Considérant que le gouvernant britannique pouvait continuer à reconnaître de facto l'administration de Nicolas Maduro, président élu et toujours au pouvoir au Venezuela, en dépit de sa reconnaissance politique de l'opposant Juan Guaido comme "président par intérim", la Cour d'appel de Londres a annulé ce 5 octobre le jugement rendu en juillet, et ordonné une enquête approfondie pour déterminer lequel des deux hommes avait la légitimité pour accéder aux fonds du pays.

Le 2 juillet dernier, un juge britannique avait estimé qu'en tant que "président par intérim" du pays, c'est à l'opposant vénézuélien Juan Guaido que la Grande-Bretagne devait rendre l'or. Une décision qualifiée "d'absurde" à l'époque par la Banque centrale du Venezuela (BCV), qui avait fait appel. "La BCV fera immédiatement appel de la décision absurde et inhabituelle d'un tribunal anglais qui vise à priver le peuple vénézuélien de l'or dont il a un besoin urgent pour faire face à la pandémie de coronavirus", pouvait-on lire sur le compte Twitter de l'institution.

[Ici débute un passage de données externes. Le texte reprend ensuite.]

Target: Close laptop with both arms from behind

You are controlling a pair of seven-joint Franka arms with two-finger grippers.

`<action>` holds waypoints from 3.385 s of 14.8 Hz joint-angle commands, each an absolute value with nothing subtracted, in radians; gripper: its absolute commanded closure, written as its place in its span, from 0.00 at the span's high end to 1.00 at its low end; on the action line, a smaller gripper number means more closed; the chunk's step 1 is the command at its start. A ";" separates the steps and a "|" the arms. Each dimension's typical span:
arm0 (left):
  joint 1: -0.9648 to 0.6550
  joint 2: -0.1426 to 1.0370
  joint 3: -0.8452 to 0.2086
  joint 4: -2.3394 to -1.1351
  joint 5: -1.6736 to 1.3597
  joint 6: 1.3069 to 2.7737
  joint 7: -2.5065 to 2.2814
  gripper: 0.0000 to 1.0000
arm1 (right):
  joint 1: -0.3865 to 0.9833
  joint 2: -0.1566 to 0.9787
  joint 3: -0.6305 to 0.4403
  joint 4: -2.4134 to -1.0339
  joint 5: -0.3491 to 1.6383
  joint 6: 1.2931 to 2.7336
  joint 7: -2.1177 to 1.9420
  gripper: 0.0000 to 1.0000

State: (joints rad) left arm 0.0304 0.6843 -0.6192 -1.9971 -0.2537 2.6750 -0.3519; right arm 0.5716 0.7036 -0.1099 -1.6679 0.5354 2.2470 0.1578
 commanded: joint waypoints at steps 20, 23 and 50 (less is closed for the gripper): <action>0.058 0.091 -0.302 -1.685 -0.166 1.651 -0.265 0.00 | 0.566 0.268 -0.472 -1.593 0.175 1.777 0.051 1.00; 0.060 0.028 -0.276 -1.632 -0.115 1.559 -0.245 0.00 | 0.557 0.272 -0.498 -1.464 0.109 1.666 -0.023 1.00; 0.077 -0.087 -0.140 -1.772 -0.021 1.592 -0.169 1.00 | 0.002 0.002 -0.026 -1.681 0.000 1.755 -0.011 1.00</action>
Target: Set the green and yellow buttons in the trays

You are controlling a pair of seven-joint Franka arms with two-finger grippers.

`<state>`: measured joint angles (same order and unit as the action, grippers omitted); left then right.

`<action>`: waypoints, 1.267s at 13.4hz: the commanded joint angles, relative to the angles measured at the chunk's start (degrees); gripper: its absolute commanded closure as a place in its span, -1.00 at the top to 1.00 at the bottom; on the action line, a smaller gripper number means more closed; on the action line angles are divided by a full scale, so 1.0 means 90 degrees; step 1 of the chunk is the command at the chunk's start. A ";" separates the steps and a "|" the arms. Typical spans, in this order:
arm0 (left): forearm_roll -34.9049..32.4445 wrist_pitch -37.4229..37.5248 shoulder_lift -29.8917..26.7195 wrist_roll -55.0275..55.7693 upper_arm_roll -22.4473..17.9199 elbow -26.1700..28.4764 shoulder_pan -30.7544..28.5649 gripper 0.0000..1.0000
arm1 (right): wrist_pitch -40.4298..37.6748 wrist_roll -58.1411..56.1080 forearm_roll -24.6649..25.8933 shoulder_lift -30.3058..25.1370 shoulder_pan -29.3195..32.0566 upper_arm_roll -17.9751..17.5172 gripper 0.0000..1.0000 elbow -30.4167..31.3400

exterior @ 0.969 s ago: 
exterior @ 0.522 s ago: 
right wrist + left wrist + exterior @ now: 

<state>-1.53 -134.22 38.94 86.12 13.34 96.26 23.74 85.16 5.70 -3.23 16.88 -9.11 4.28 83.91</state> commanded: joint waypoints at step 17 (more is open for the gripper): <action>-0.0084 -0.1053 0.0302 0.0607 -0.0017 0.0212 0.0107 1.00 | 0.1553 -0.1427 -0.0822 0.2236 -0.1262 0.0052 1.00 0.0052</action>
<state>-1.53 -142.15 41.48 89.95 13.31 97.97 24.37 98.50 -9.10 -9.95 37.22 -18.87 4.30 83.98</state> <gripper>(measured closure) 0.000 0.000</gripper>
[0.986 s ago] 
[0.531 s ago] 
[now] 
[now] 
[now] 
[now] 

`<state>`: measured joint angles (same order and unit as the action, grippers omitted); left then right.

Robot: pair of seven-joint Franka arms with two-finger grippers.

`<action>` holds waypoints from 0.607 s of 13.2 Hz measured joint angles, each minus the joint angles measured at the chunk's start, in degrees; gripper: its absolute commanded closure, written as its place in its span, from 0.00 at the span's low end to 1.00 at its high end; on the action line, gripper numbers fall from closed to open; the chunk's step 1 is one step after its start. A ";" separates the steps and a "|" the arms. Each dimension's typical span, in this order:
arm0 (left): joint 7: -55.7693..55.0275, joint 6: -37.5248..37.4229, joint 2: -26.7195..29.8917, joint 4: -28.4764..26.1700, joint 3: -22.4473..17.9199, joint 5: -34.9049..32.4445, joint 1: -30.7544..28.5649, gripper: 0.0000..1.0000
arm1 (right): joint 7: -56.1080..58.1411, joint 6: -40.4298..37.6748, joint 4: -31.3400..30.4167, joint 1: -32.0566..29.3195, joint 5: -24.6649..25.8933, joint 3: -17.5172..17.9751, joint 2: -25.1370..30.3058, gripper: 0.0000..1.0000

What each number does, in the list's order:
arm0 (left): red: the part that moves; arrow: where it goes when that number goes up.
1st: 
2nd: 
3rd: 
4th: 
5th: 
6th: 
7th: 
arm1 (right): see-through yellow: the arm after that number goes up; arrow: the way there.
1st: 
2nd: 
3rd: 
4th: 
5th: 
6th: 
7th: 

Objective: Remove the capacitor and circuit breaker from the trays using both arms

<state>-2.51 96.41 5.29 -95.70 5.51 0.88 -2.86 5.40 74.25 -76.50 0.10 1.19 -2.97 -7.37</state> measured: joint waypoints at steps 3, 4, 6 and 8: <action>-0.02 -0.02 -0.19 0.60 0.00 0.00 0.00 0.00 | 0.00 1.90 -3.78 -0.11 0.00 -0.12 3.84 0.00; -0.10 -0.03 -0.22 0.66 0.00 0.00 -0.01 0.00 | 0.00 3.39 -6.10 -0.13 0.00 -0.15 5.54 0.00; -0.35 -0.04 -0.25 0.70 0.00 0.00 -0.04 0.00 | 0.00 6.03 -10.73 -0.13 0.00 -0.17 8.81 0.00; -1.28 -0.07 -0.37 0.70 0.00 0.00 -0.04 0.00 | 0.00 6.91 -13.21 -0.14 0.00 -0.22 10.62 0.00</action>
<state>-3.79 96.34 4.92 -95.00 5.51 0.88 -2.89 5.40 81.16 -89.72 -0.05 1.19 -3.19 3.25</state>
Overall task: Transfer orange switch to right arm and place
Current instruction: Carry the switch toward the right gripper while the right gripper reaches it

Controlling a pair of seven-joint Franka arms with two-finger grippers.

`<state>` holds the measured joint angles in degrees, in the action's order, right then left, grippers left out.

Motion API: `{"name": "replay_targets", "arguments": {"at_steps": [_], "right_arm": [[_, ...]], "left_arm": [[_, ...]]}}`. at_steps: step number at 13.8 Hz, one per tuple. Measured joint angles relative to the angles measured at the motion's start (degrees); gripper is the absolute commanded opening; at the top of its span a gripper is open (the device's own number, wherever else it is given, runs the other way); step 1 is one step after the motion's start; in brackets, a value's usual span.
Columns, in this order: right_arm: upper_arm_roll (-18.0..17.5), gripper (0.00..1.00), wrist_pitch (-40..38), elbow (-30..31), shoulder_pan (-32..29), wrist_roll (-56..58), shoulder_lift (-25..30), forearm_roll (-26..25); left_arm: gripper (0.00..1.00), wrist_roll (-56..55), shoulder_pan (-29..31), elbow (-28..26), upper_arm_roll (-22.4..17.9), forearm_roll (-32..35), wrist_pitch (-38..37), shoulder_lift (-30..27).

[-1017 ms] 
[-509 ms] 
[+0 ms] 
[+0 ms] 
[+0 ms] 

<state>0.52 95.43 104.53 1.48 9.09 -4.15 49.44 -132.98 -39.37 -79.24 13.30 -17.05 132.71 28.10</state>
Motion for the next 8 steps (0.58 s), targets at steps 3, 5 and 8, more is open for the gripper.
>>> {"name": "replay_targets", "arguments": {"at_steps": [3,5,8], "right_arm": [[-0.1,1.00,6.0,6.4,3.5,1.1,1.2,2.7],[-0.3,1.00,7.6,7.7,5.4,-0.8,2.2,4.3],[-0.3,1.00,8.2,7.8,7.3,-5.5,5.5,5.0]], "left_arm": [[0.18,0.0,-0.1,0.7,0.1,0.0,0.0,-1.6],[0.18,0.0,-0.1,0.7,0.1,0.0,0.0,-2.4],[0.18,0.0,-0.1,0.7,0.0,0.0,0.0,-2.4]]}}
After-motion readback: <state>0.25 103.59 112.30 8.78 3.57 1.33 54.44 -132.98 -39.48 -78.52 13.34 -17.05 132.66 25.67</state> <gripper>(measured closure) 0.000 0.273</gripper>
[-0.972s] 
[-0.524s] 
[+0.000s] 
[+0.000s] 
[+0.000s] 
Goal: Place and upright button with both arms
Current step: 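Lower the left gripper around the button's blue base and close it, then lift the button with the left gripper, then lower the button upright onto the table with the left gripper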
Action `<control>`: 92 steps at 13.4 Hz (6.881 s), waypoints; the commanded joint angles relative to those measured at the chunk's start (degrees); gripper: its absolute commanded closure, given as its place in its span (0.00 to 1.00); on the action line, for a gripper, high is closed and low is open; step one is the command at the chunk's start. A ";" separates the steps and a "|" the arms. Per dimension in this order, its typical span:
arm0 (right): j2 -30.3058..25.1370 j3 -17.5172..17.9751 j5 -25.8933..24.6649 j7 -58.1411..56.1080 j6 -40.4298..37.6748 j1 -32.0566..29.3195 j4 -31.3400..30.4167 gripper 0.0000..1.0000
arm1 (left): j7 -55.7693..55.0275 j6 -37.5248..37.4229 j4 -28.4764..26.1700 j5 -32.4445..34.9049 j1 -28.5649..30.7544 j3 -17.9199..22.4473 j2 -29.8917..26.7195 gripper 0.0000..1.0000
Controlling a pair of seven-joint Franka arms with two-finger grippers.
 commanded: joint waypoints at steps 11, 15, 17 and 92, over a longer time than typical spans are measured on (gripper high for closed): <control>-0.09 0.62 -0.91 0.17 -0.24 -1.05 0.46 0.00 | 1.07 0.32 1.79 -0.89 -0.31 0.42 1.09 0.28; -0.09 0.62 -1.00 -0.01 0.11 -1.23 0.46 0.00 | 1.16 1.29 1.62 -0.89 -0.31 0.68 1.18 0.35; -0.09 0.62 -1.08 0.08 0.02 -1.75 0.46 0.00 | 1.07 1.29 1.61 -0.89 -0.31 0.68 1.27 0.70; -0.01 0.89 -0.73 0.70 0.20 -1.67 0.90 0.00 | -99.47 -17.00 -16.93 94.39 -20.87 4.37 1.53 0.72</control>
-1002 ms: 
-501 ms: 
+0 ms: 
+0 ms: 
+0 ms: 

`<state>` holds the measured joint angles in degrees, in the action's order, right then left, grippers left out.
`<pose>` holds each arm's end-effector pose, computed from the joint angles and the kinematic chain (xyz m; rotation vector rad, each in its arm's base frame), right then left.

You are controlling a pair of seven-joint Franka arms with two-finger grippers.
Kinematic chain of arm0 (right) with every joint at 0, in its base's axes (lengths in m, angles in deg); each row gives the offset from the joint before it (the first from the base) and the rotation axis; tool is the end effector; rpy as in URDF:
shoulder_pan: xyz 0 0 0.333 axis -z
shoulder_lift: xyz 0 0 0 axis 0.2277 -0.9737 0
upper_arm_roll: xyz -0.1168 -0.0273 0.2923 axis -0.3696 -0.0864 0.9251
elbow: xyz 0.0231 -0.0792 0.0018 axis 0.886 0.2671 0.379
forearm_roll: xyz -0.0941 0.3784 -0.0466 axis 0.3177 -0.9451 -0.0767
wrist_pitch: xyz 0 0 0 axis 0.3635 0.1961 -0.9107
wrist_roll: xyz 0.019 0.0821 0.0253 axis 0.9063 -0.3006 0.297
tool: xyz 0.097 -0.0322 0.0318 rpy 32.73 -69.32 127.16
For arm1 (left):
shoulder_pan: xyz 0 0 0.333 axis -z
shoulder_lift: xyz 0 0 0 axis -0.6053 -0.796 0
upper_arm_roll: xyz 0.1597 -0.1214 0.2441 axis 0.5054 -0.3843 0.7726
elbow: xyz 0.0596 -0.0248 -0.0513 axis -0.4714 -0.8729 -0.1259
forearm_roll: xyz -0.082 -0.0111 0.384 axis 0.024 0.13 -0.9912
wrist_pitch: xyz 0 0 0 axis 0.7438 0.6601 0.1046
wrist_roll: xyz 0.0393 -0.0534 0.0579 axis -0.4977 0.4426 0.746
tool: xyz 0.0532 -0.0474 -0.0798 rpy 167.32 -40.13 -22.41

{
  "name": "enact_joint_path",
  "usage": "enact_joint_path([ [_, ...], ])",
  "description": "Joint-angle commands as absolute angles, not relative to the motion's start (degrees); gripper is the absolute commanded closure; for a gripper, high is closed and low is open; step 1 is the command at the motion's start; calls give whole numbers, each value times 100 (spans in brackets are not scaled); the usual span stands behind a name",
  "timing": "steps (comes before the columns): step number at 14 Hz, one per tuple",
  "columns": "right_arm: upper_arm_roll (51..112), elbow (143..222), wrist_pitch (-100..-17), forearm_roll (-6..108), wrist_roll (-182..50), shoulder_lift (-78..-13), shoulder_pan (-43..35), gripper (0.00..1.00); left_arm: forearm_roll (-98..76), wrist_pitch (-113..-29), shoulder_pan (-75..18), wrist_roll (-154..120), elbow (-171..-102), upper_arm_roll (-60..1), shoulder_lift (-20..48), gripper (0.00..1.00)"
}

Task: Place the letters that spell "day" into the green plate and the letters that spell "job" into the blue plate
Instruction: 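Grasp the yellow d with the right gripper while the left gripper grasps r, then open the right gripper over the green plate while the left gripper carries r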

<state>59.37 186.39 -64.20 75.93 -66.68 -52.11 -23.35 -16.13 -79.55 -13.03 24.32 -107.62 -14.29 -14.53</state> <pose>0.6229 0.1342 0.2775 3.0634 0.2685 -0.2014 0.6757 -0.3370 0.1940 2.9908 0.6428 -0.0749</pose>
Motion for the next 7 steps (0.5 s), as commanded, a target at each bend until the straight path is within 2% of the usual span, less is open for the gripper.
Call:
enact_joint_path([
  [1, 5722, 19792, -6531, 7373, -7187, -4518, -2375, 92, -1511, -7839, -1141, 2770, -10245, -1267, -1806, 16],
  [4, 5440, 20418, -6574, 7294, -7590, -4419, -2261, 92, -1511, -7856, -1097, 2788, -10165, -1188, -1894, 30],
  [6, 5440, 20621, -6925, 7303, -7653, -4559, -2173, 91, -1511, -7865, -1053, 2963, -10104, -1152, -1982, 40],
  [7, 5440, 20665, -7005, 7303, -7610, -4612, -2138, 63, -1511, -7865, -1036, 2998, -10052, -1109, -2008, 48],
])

Depuis la reconnaissance de l'opposant Juan Guaido, figure contestée, y compris au sein de l'opposition vénézuélienne, en tant que président par intérim du pays en février 2019, la Banque d'Angleterre a systématiquement refusé à Caracas de lui rendre une partie de ses réserves d'or. Le Venezuela a effectué plusieurs demandes pour récupérer l'équivalent d'un milliard de dollars (environ 891 millions d'euros) de lingots, tandis que Juan Guaido, président autoproclamé du pays, a écrit à deux reprises à la BoE pour lui enjoindre de rejeter ces demandes de Caracas.

Face aux refus de la BoE, la Banque centrale du Venezuela a donc fini par assigner la Banque d'Angleterre devant un tribunal, faisant valoir qu'elle avait besoin de ces fonds pour lutter contre la pandémie de Covid-19. Le défenseur du conseil d'administration alternatif de la BCV, nommé par Juan Guaido et invalidé par la Cour suprême, avait de son côté mis en avant le risque que l'or du pays soit dilapidé au profit de ses dirigeants. Afin de prouver sa bonne foi, la BCV avait proposé en avril que l'or soit transféré directement au Programme des Nations unies pour le développement (Pnud), qui s'est dit disposé à l'envisager sous conditions.

Sarosh Zaiwalla, avocat de la BCV, s’est réjoui de la décision prise ce 5 octobre, estimant que le premier jugement avait conduit à "une situation totalement irréaliste" dans laquelle le trésor "était remis à un groupe d’individus vivant hors du Venezuela et que la Cour constitutionnelle du Venezuela avait déjà jugé sans autorité légale".

 

 

L'affaire va maintenant être renvoyée devant la Haute Cour, qui devra déterminer qui doit disposer de l’or vénézuélien détenu à la Banque d'Angleterre.